The Fresh Loaf

A Community of Amateur Bakers and Artisan Bread Enthusiasts.

'creaming' together suger and butter for cake

mikeofaustin's picture
mikeofaustin

'creaming' together suger and butter for cake

In 'baking across america', most of the cakes recipes start out with 'cream together 2 cups suger and 1 stick of butter. Am I crazy or is this a little difficult considering the massive amount of dry ingredients to butter. I mean, when I do it, I only get 'moistened' suger, that's still in granuals, only the granuals are now translusent because of the butter. Any 'creaming' effect would probably come from the mechanical heat generated that 'melts' the suger, from any further attempt at creaming....

 

Are the recipes bad or am I bad in the understanding???

 

 

PaddyL's picture
PaddyL

Before mixers, my mother used her Foley fork to cream the butter and sugar and it was quite a task.  You're supposed to cream until light and fluffy, and I find my KitchenAid does it remarkably well.  On the other hand, AmericasTestKitchen mixes the butter with the flour and then adds the sugar and they claim to have come up with the 'perfect' cake.  Mixing the butter and sugar may be a chore, but the sugar does dissolve into the butter eventually, and thousands upon thousands of household cooks in the past can't be all wrong.  Besides, sugar per se, is not considered a dry ingredient.

mikeofaustin's picture
mikeofaustin

Thanks.   Perhaps I'll just let it stand and let it eventually 'melt'.   (I forgot about the 'eventually' part.

 

 

MaryinHammondsport's picture
MaryinHammondsport

Mike, you will find everything you ever wanted to know about creaming together butter and sugar right here:

http://www.baking911.com/howto/cream.htm

Plus all the other baking questions you were afraid to ask!

Not that we are not happy to help, but the Baking911 site is one every new baker should know about.  

Mary 

mikeofaustin's picture
mikeofaustin

Thanks very much.   Per that site "Little do we know that it is one of the most important baking steps in the entire recipe"...

 Mine came out like a very dense pound cake...   good, but dense.

 thanks. 

GrapevineTXoldaccount's picture
GrapevineTXolda...

sit at room temp for an hour or two before you begin the process of putting the cake together.  A room temp butter will cream nicely with sugar whether you are using a mixer or doing the creaming by hand. 

For years, I dreaded baking a homemade cake, doing so would only guarantee a heavy, less than moist crumb.  After I received my KA mixer I learned the real secret to baking.  Whipping butter for five minutes before adding my sugar, followed by an additional two minute beating with the sugar, would prove the key to a successful start.  Adding my eggs and flavorings next, and incorporating the flour, milk or water within my final processes, has allowed me to trust that I can now build and bake a decent cake. 

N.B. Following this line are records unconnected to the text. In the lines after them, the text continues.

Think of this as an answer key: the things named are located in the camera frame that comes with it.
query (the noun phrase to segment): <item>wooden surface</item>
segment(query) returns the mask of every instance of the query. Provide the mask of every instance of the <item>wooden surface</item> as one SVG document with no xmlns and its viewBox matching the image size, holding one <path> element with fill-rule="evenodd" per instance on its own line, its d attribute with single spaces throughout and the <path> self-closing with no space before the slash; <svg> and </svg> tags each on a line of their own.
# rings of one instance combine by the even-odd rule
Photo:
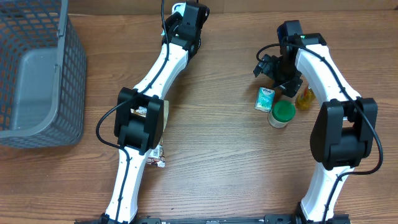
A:
<svg viewBox="0 0 398 224">
<path fill-rule="evenodd" d="M 165 0 L 165 10 L 181 0 Z M 200 0 L 212 13 L 388 10 L 398 0 Z M 160 0 L 70 0 L 69 13 L 85 15 L 160 14 Z"/>
<path fill-rule="evenodd" d="M 349 177 L 336 205 L 353 223 L 398 221 L 398 11 L 297 12 L 211 15 L 202 47 L 172 85 L 164 133 L 166 168 L 147 166 L 140 216 L 251 217 L 290 213 L 305 195 L 315 161 L 310 133 L 314 103 L 284 129 L 254 110 L 259 87 L 255 54 L 277 42 L 276 28 L 300 19 L 320 32 L 351 86 L 379 105 L 382 169 Z M 64 224 L 98 218 L 110 201 L 118 152 L 95 136 L 99 118 L 132 88 L 160 52 L 159 16 L 81 16 L 72 21 L 88 54 L 85 134 L 79 145 L 53 149 L 0 149 L 0 223 Z M 272 49 L 269 54 L 277 54 Z M 102 135 L 113 137 L 114 116 Z M 358 170 L 373 168 L 377 149 Z"/>
</svg>

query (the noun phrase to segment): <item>plastic container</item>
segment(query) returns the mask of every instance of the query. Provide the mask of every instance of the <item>plastic container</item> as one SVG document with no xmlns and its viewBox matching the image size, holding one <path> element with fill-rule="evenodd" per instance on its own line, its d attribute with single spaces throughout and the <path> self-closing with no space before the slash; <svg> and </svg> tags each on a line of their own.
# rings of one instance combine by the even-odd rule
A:
<svg viewBox="0 0 398 224">
<path fill-rule="evenodd" d="M 268 114 L 268 122 L 275 128 L 283 128 L 294 118 L 294 105 L 285 100 L 278 101 Z"/>
<path fill-rule="evenodd" d="M 315 94 L 311 90 L 310 86 L 308 85 L 306 89 L 299 94 L 296 98 L 296 107 L 299 110 L 309 110 L 312 104 L 312 101 L 315 99 Z"/>
<path fill-rule="evenodd" d="M 67 0 L 0 0 L 0 144 L 76 144 L 83 135 L 86 53 Z"/>
</svg>

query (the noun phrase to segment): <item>blue and white package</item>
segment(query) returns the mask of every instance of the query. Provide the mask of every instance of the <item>blue and white package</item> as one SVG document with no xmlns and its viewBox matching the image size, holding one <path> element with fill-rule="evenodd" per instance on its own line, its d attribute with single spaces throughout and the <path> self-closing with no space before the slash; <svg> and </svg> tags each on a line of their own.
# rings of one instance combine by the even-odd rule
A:
<svg viewBox="0 0 398 224">
<path fill-rule="evenodd" d="M 263 112 L 270 112 L 272 108 L 272 102 L 274 101 L 275 91 L 264 87 L 260 87 L 259 94 L 257 95 L 256 105 L 254 109 L 261 110 Z"/>
</svg>

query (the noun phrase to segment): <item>yellow bottle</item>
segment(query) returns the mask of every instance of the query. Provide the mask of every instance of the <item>yellow bottle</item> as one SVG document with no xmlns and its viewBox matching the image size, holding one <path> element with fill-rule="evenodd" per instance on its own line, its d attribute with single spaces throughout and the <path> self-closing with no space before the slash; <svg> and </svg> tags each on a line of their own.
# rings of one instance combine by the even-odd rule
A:
<svg viewBox="0 0 398 224">
<path fill-rule="evenodd" d="M 315 99 L 315 94 L 311 90 L 310 86 L 307 85 L 306 89 L 296 98 L 297 109 L 299 110 L 310 109 L 311 103 L 314 99 Z"/>
</svg>

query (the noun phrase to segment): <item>brown tabletop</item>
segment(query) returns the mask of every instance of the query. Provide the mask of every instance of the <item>brown tabletop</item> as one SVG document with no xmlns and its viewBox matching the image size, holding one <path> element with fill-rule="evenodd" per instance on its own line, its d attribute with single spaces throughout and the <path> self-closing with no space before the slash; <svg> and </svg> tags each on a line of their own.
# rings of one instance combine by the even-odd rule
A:
<svg viewBox="0 0 398 224">
<path fill-rule="evenodd" d="M 319 107 L 299 111 L 284 129 L 254 110 L 256 52 L 277 42 L 276 28 L 299 19 L 319 32 L 350 85 L 379 106 L 376 129 L 385 162 L 376 174 L 349 177 L 336 213 L 358 223 L 398 222 L 398 11 L 212 14 L 202 47 L 170 88 L 164 133 L 166 168 L 146 166 L 139 215 L 160 218 L 253 217 L 291 213 L 305 195 L 315 160 L 309 139 Z M 77 146 L 0 149 L 0 223 L 72 223 L 108 206 L 117 150 L 95 136 L 99 118 L 134 87 L 160 52 L 160 16 L 72 17 L 88 55 L 85 133 Z M 268 51 L 278 54 L 279 49 Z M 114 115 L 104 123 L 113 136 Z M 372 169 L 377 148 L 357 170 Z"/>
</svg>

And I so agree...the Baking911 site in invaluable; a great resource to bookmark! 

mikeofaustin's picture
mikeofaustin

I'm actually suprised that youtube has a lot of videos on this.

thanks everyone. Turns out, something I thought was a simple step, is actually quite important.

Yeast breads are much easier! !!

 

edit:   It's funny, but I keep seeing these videos with people with very 'large' sticks of butter, much bigger than the ones I get... then I realize that it's an illusion...  these peoples hands are much smaller than mine.  I'm a pretty big guy with big hands and a stick of butter is just a little bit larger than the width of my thumb.

  I kept asking myself, "where can I get butter that big".  lol.